[Proposal] Parallelize post-IPO stage.

You seem to be describing GCC's strategy for whole program
optimization (http://gcc.gnu.org/wiki/LinkTimeOptimization).

What is a bit confusing in your description is that you seem to be
wanting to do more work after IPO is *done*. If the optimizations are
done, then there is no need to parallelize anything.

In GCC, we have two parallel stages: the generation of bytecode (which
is naturally parallelized by your build system) and the final
optimization phase, which is parallelized by partitioning the
callgraph into disjoint subsets. These subsets are then parallelized
by spawning the compiler on each of the partitions.

The only sequential part is the actual analysis (what we call WPA or
whole program analysis). That is a single threaded phase that makes
all the optimization decisions, annotates the summaries on each
callgraph node, partitions the callgraph and then spawns all the
optimizers to work on each section of the callgraph.

Diego.

3. How to parallelize post-IPO stage

   From 5k' high, the concept is very simple, just to
    step 1).divide the merged IR into small pieces,
    step 2).and compile each of this pieces independendly.
    step 3) the objects of each piece are fed back to linker to are linked
            into an executable, or a dynamic lib.

You seem to be describing GCC's strategy for whole program
optimization (http://gcc.gnu.org/wiki/LinkTimeOptimization).

Hi, Diego:

   Thank you for the comment. Quite honestly, I'm not very familiar with
gcc's LTO implementation, and now I'm not allowed to read any GPL V3 code.

What I'm describing here is somewhat similar to Open64's IPA implementation.
I did port gcc before and of course read its document . Based on my
little knowledge of its internal, I think gcc's "whole-program"
mode is almost identical to Open64's IPA in spirit, I guess gcc community likely
borrowed some idea from Open64.

On the other hand, as far as I can understand of the oldish gcc's implementation
before I join Apple, I guess the "whole-program mode" in gcc is misnomer.
I don't want call this work as "whole-program mode", I'd like to call "big program mode"
or something like that, as I don't care the binary being built see the whole-program or
not while the analyses/opt
do care the difference between them.

What is a bit confusing in your description is that you seem to be
wanting to do more work after IPO is *done*.

IPO is difficult to be parallelized. What I try to do is to parallelize the post-lto compilation
stage, including, optionally LNO, and scalar opt and compile-time hogging CodeGen.

If the optimizations are
done, then there is no need to parallelize anything.

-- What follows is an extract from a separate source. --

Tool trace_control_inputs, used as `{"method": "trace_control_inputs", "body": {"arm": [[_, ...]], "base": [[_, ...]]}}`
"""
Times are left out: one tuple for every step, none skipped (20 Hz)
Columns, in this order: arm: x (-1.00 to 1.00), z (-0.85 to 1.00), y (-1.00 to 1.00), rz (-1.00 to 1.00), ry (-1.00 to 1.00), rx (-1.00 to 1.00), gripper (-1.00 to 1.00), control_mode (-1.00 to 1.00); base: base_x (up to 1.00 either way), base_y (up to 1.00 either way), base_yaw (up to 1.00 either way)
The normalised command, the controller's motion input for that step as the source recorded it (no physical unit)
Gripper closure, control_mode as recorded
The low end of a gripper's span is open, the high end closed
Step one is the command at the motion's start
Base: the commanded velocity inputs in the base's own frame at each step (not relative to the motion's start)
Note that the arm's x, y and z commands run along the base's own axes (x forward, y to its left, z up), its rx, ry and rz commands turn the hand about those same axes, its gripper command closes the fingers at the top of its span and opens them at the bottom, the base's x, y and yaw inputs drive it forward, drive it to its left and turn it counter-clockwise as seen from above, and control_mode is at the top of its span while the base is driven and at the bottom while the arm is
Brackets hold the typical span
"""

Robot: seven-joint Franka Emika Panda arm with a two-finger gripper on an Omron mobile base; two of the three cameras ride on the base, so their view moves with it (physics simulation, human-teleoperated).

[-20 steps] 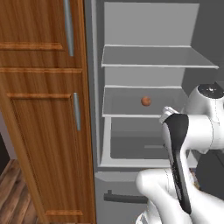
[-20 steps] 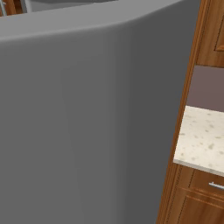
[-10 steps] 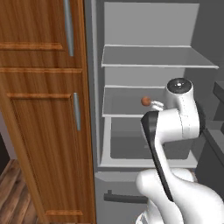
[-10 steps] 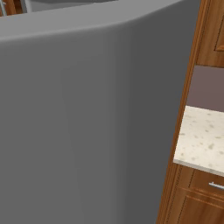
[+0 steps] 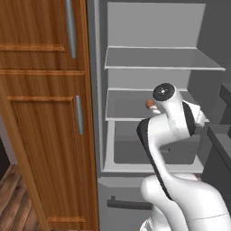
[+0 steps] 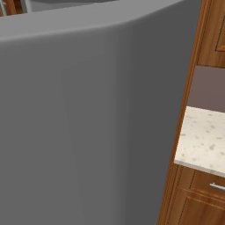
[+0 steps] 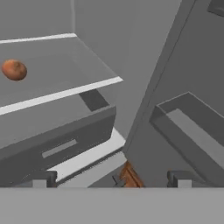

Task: Place the cold items (orange and onion) from the fridge in one tupperware on the dining counter. Place the warm items (kebab skewer and hot dog) in the stove area in another tupperware.

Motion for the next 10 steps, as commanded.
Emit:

In GCC, we have two parallel stages: the generation of bytecode (which
is naturally parallelized by your build system) and the final
optimization phase, which is parallelized by partitioning the
callgraph into disjoint subsets. These subsets are then parallelized
by spawning the compiler on each of the partitions.

I call the 1st "parallel stage" pre-ipo, and the 2nd "parallel stage" post-IPO:-),
and the IPO (which you call WPA) is sandwiched in the middle.

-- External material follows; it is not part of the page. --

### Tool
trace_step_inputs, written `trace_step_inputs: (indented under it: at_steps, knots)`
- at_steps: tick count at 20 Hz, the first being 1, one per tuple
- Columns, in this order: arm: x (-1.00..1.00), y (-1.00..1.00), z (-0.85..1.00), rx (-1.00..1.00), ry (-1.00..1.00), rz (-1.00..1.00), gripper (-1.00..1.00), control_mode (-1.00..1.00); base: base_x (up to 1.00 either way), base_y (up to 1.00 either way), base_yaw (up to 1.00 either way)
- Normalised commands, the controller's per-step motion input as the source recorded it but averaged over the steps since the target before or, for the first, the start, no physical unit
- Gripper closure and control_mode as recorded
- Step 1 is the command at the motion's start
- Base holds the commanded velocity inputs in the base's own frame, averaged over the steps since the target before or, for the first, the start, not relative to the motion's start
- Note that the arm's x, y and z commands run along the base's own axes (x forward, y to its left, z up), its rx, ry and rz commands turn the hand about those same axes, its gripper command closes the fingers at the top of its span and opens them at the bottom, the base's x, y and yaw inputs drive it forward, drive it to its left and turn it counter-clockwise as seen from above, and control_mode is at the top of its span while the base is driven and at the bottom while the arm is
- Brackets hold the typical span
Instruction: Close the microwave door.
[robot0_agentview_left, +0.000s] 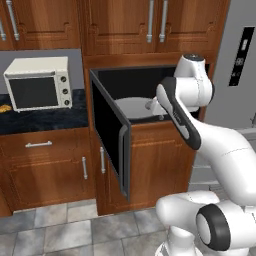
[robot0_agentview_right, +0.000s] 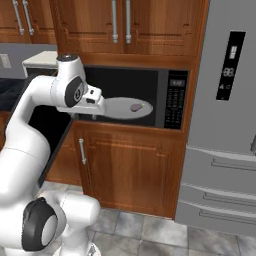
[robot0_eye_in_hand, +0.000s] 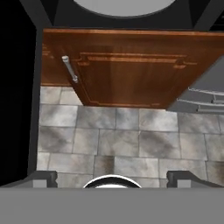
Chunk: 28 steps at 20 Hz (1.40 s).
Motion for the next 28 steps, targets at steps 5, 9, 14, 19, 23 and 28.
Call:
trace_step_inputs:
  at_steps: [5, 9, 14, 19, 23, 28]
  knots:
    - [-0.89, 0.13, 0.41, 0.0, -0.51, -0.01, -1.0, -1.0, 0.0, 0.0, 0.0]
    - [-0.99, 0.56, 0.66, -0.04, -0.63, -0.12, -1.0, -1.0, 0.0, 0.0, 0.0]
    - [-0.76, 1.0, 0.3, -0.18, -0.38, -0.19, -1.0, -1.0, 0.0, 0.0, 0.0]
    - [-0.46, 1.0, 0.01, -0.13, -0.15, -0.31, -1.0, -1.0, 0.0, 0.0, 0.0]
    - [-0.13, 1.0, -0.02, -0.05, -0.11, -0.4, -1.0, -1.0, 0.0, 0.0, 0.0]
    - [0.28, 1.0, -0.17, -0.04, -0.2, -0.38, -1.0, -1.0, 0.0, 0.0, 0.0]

The only sequential part is the actual analysis (what we call WPA or
whole program analysis).

While not include in the proposal, I was proposing another level (earlier) of partition in order
to build outrageously huge programs in order to parallelize the "WPA". The benefit
is to parallize the IPO/"WPA", however, the cost is not seeing the "whole program".

One of my coworker told me we care about the benefit reaped from seeing the "whole program"
than the improved compile-time at the cost of compiling bunch of "incomplete program"s independently.

That is a single threaded phase that makes
all the optimization decisions, annotates the summaries on each
callgraph node, partitions the callgraph and then spawns all the
optimizers to work on each section of the callgraph.

This is what I called "post-IPO" :slight_smile:

OK, yeah, this was horribly confusing. IPA would probably have been a
better choice of term (or WPA) with the 'A' for analysis and the 'O'
for optimization where we're doing the work.

It makes your entire proposal make some sense now :wink:

I'll need to go back and reread it with that in mind.

-eric

There are so many related terminologies that are usually confused or
misused. It should be normalized before discussion. Here is one
version:

o IPA --> interprocedural analysis and optimization
o IPO/CMO --> interprocedural optimization (cross module IPA). In
different context, IPO may mean slightly different things. For
instance, it may mean the whole compilation pipeline, or just the
serial part when all IR files are merged and analyzed. IPO/CMO can
operate both whole program mode and non-whole program mode.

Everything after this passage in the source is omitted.